Les sénateurs de tous les bancs, de droite comme de gauche, ont en effet adopté, à la quasi-unanimité, plusieurs amendements identiques de suppression de cette mesure visant à attirer les fédérations sportives internationales. Les sénateurs du groupe RDPI (Renaissance) se sont abstenus ou n’ont pas pris part au vote. Il est cependant fortement possible que la mesure fasse son retour à l’Assemblée, les députés ayant le dernier mot, ou à la faveur d’un nouveau recours, très probable, au 49.3 par le gouvernement.
« C’est vu comme une forme de provocation pour le monde sportif »
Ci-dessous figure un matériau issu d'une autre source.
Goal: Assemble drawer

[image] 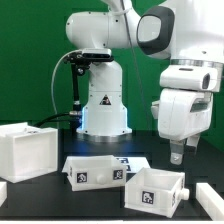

C’est Francis Szpiner, sénateur LR de Paris, qui a lancé la contre-attaque. « C’est un cadeau fiscal démesuré, incompréhensible, scandaleux, et pour tout dire, obscène », a pointé du doigt le sénateur LR. « Donc la Fifa, qui est comme chacun sait un organisme particulièrement pauvre, n’a pas les moyens de payer l’impôt, […] obtient du gouvernement français un cadeau fiscal démesuré », a regretté celui qui est à l’origine avocat.
« Cette disposition est incompréhensible. Elle est perçue comme une forme de provocation », a ajouté le rapporteur général du budget, le sénateur LR Jean-François Husson, qui a déposé aussi un amendement de suppression. Il rappelle la (longue) liste des cadeaux fiscaux prévus : « Exonération d’impôt sur les sociétés, de TVA, de CFE, de CVAE… Et comme ça ne suffit pas, une exonération d’impôt sur le revenu pour le personnel pendant 5 ans. C’est scandaleux, c’est inique. Il faut siffler la fin de la partie, car c’est également vu comme une forme de provocation pour le monde sportif, notamment le monde sportif amateur », dénonce le rapporteur du budget au Sénat.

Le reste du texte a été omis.